> **ACTIVITY**
Could you give the data below again, exactly and completely?
[[ MATERIAL FOR THIS TASK open ]]
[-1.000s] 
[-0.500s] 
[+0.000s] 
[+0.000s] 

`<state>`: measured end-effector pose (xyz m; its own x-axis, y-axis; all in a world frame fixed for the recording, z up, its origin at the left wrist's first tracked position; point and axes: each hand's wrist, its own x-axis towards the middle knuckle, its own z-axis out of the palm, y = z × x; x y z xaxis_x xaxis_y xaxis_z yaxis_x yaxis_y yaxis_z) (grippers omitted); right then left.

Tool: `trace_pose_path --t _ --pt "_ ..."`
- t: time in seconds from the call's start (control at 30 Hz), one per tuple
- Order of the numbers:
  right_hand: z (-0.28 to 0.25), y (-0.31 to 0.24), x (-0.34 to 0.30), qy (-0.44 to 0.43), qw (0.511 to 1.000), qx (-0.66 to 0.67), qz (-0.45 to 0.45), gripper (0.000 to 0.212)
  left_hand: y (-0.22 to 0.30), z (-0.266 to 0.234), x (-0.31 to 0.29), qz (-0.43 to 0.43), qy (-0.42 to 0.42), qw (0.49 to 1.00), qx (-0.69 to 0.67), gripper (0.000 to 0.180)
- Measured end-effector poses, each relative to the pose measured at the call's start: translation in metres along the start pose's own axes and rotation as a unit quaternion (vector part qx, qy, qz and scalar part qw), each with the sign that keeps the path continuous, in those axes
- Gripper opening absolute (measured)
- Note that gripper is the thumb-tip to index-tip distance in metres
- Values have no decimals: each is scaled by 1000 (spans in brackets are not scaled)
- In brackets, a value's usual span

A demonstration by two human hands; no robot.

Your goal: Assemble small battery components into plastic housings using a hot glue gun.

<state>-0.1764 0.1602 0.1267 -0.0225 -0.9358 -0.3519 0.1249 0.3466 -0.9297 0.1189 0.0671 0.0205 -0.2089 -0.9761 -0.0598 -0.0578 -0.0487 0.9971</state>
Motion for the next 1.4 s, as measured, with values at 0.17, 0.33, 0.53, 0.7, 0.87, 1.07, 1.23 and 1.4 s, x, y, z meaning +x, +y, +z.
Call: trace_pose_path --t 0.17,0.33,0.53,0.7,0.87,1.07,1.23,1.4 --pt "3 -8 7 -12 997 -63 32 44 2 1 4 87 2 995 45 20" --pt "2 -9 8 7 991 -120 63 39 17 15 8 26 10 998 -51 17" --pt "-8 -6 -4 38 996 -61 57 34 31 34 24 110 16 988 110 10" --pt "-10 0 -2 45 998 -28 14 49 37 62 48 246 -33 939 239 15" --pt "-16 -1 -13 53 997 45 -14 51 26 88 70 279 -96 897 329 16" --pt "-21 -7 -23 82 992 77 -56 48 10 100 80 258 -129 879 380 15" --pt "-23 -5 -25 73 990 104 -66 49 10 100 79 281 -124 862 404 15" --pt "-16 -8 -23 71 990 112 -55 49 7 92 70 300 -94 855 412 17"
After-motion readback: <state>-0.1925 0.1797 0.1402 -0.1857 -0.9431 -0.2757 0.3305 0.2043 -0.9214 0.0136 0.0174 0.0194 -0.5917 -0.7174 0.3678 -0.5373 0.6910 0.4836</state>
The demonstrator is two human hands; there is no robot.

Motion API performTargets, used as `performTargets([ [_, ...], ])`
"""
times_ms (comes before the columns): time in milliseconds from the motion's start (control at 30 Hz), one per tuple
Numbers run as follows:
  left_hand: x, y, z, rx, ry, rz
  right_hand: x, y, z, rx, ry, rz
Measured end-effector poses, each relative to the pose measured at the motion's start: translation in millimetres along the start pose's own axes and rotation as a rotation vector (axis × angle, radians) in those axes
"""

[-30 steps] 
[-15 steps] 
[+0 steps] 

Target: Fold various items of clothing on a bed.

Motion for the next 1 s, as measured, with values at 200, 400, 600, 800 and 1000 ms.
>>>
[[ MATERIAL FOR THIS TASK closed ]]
> **EXPECTED OUTPUT**
[-1.000s] 
[-0.500s] 
[+0.000s] 
[+0.000s] 

`<state>`: measured end-effector pose (xyz m; its own x-axis, y-axis; all in a world frame fixed for the recording, z up, its origin at the left wrist's first tracked position; point and axes: each hand's wrist, its own x-axis towards the middle knuckle, its own z-axis out of the palm, y = z × x; x y z xaxis_x xaxis_y xaxis_z yaxis_x yaxis_y yaxis_z) (grippers omitted); right then left.

Tool: `trace_pose_path --t _ --pt "_ ..."`
- t: time in seconds from the call's start (control at 30 Hz), one per tuple
- Order of the numbers:
  right_hand: z (-0.28 to 0.25), y (-0.31 to 0.24), x (-0.34 to 0.30), qy (-0.44 to 0.43), qw (0.511 to 1.000), qx (-0.66 to 0.67), qz (-0.45 to 0.45), gripper (0.000 to 0.212)
  left_hand: y (-0.22 to 0.30), z (-0.266 to 0.234), x (-0.31 to 0.29), qz (-0.43 to 0.43), qy (-0.42 to 0.42), qw (0.49 to 1.00), qx (-0.69 to 0.67), gripper (0.000 to 0.180)
- Measured end-effector poses, each relative to the pose measured at the call's start: translation in metres along the start pose's own axes and rotation as a unit quaternion (vector part qx, qy, qz and scalar part qw), each with the sign that keeps the path continuous, in those axes
- Gripper opening absolute (measured)
- Note that gripper is the thumb-tip to index-tip distance in metres
- Values have no decimals: each is scaled by 1000 (spans in brackets are not scaled)
- In brackets, a value's usual span

A demonstration by two human hands; no robot.

Your goal: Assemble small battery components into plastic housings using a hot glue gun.

<state>-0.1764 0.1602 0.1267 -0.0225 -0.9358 -0.3519 0.1249 0.3466 -0.9297 0.1189 0.0671 0.0205 -0.2089 -0.9761 -0.0598 -0.0578 -0.0487 0.9971</state>
Motion for the next 1.4 s, as measured, with values at 0.17, 0.33, 0.53, 0.7, 0.87, 1.07, 1.23 and 1.4 s, x, y, z meaning +x, +y, +z.
Call: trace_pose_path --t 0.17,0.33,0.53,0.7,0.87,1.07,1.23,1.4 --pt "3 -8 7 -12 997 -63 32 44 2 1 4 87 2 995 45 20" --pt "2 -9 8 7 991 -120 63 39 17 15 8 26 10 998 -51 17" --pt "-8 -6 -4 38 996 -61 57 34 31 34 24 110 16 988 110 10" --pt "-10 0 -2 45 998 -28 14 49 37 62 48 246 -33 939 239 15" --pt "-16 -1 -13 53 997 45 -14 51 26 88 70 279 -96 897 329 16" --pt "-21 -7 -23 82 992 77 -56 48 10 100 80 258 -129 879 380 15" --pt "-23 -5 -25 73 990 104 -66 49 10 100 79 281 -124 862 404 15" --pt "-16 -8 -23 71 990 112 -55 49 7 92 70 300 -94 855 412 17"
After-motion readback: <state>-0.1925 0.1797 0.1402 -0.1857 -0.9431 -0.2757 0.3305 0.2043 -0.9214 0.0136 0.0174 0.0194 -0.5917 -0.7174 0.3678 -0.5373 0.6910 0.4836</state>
The demonstrator is two human hands; there is no robot.

Motion API performTargets, used as `performTargets([ [_, ...], ])`
"""
times_ms (comes before the columns): time in milliseconds from the motion's start (control at 30 Hz), one per tuple
Numbers run as follows:
  left_hand: x, y, z, rx, ry, rz
  right_hand: x, y, z, rx, ry, rz
Measured end-effector poses, each relative to the pose measured at the motion's start: translation in millimetres along the start pose's own axes and rotation as a rotation vector (axis × angle, radians) in those axes
"""

[-30 steps] 
[-15 steps] 
[+0 steps] 

Target: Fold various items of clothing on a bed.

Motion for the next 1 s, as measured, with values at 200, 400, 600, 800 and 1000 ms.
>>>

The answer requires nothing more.